Demonstrate how to use Dask+Holoviews to show RA, Dec density map by wmwv · Pull Request #158 · LSSTDESC/DC2-analysis

wmwv · 2021-05-14T18:14:33Z

Uses Dask+Holoview to visualize RA, Dec using a local Dask cluster.

Can you

try this out and confirm that works for
offer suggestions for anything to do this better

wmwv · 2021-05-28T17:58:20Z

@cwwalter I added some more pedagogical material giving more details of Dask vs. Pandas DataFrame comparisons with discussions of persist, memory usage, disk I/O, and computation speeds.

I rewrote the star truth table comparison to no longer use GCRCatalogs and instead just directly read the star truth table parquet file into a Pandas DataFrame.

wmwv · 2021-06-09T17:10:31Z

@cwwalter Will you have a chance to look at this PR in the next week?

cwwalter

Looks good. There are specific pedagogical / code comments below.

I think my only general comment is that this notebook is mixing two (or three) semi-complicated things to learn together, sky projection, using holoviews for interactive plotting/rastering, and dask. So here are some things you might think about, take them or leave them as you will.

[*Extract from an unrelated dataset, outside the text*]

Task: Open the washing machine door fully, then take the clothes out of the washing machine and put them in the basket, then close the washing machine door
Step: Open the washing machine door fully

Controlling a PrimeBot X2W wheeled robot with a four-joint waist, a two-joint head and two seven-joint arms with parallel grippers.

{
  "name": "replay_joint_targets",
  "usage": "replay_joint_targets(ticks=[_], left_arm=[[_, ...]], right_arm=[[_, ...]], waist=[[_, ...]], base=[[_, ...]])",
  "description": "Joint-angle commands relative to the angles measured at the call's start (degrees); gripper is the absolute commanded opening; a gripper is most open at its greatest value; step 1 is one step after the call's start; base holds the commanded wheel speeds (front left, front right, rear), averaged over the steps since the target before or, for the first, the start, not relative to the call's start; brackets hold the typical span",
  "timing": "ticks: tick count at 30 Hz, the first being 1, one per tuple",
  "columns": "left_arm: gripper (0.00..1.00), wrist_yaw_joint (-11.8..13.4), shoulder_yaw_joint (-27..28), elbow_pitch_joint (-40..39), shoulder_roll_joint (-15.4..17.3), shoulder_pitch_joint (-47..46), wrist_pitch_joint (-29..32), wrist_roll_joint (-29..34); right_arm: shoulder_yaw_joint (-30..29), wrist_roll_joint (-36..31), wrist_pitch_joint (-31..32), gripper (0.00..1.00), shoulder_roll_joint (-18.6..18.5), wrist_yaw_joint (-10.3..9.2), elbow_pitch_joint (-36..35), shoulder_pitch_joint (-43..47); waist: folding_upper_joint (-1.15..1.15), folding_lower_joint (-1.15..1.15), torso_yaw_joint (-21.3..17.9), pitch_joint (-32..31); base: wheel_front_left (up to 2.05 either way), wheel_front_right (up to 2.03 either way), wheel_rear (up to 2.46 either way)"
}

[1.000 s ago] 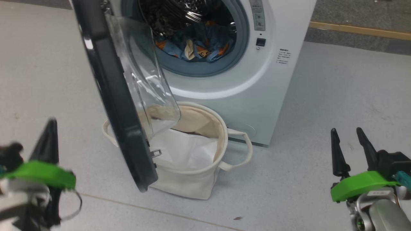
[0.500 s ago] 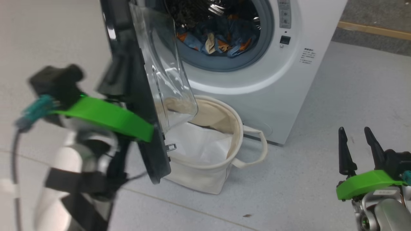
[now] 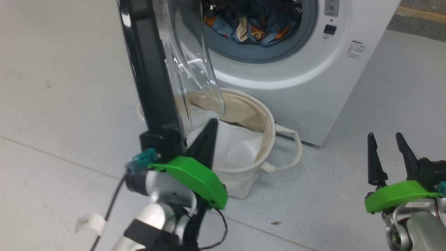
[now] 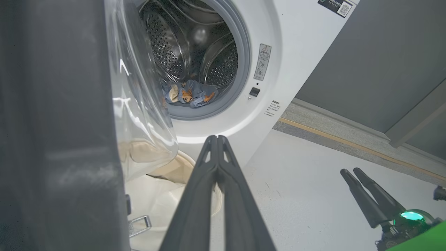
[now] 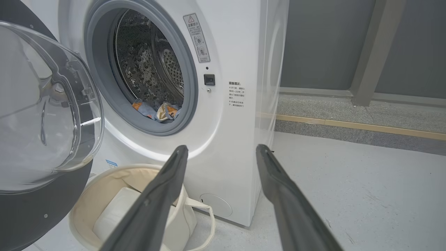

I think, that the thing you need to spend a lot of your time on to work through the notebook is the non-dask code part and, because of that some of what you are doing with dask is a bit subsumed. I'm not sure if people will really come away with a handle on the dash board, persist etc. I think especially with some of the added sections at the end, the focus is more on those other parts.

It might be worth considering building up to this in three notebooks:

Basic Dask Into
Basic holoview plotting (not necessarily using dask)
Sky projection etc using dask and holoviews.

cwwalter · 2021-06-15T17:24:03Z

+   "metadata": {},
+   "outputs": [],
+   "source": [
+    "client = Client()"


I suggest doing this to be explicit about how many cores and the amount of memory you are using.

from dask.distributed import LocalCluster cluster = LocalCluster(n_workers=6, threads_per_worker=1, memory_limit='6Gb') client = Client(cluster)

Note you then need to tell people how to access the dashboard.

Related: you tell people to watch the 'Dask Dashboard when you zoom in and out.' But never explicitly tell people to start it up etc.

I actually don't know how to access the Dask Dashboard for "Local" Dask cluster running on JupyterHub at NERSC. The proxy service URL seems to only work for a scheduler running on a compute Node, not on the JupyterHub Node.

Do you know?

Yes, I put in in my notes for using dask. It took me a bit to figure out but say you were on cori16 (check by starting a terminal). Then it would be

cori16-224.nersc.gov:8787

replace 16 which which ever machine you are on.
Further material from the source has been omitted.